- [Work to complete]: Would you give the number of lines below in which the string "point" appears? Nothing else is needed.

___ Data for this exercise ___

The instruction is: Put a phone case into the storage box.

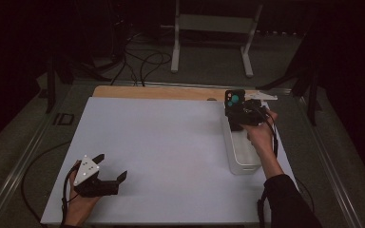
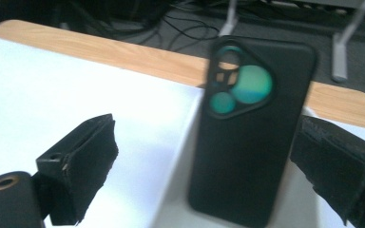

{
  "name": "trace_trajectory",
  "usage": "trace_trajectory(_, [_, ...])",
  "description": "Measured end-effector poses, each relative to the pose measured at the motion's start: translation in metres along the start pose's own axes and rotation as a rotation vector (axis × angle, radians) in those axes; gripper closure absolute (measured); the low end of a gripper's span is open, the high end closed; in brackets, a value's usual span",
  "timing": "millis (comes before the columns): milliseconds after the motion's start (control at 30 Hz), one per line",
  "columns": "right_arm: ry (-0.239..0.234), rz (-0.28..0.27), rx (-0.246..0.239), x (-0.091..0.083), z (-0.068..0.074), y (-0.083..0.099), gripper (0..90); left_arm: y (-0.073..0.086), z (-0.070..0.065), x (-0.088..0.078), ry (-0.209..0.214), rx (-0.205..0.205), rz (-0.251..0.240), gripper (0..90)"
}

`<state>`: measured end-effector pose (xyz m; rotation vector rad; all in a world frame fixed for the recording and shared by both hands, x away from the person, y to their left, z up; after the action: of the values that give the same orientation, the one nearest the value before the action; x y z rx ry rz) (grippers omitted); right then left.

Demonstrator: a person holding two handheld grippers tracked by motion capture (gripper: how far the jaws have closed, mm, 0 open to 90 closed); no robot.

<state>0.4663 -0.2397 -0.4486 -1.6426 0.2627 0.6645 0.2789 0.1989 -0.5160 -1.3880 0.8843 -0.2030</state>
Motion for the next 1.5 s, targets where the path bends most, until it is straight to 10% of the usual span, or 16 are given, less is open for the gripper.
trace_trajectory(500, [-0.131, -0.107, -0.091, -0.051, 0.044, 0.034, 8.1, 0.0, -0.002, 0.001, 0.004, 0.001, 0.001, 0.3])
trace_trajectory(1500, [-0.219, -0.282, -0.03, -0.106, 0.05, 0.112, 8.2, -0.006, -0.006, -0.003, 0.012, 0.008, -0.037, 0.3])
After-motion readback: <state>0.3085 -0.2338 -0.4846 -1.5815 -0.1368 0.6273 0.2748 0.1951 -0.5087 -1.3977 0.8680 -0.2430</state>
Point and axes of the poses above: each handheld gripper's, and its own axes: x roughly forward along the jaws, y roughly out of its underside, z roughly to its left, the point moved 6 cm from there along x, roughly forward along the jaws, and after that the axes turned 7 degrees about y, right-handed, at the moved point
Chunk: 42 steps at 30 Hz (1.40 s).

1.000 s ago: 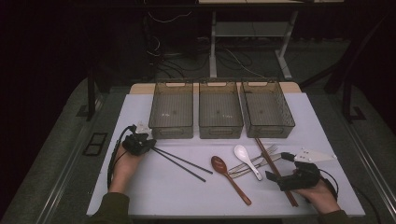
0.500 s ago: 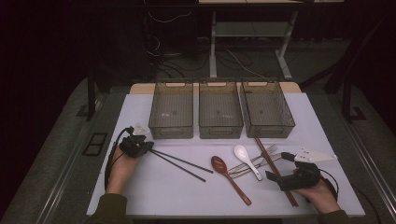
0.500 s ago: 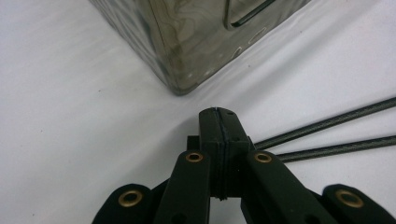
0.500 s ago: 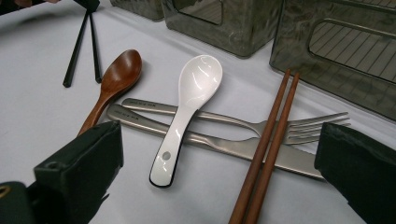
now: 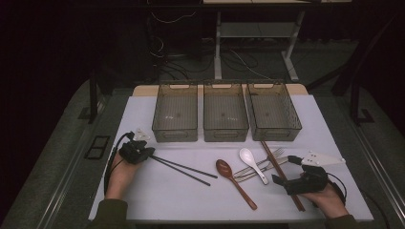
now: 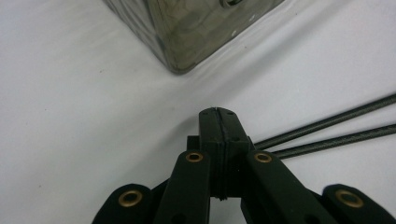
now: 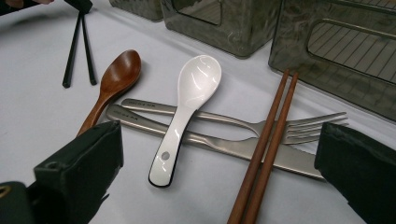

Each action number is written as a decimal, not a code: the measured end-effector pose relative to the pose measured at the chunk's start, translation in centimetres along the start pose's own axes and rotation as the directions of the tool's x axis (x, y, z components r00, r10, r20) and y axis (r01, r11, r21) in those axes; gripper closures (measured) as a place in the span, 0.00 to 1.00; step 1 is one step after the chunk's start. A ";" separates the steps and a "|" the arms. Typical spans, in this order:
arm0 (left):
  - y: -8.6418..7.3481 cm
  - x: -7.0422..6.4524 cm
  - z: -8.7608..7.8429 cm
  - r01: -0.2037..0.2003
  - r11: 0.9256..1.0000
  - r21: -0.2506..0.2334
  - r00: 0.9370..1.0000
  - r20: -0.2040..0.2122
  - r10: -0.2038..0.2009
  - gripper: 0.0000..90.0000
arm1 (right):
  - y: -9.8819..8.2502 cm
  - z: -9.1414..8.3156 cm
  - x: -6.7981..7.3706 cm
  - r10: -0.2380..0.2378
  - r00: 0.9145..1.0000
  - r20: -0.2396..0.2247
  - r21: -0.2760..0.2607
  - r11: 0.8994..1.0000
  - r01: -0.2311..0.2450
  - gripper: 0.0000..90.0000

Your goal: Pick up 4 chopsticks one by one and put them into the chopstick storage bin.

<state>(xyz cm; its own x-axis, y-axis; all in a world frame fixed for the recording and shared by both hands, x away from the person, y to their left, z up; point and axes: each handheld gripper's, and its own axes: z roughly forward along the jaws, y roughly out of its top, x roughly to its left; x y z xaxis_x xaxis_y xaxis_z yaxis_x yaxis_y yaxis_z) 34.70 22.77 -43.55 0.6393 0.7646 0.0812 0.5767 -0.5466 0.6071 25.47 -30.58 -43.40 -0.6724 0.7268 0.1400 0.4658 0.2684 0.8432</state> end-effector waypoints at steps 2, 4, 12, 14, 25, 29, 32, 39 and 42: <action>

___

- [Your solution]: 2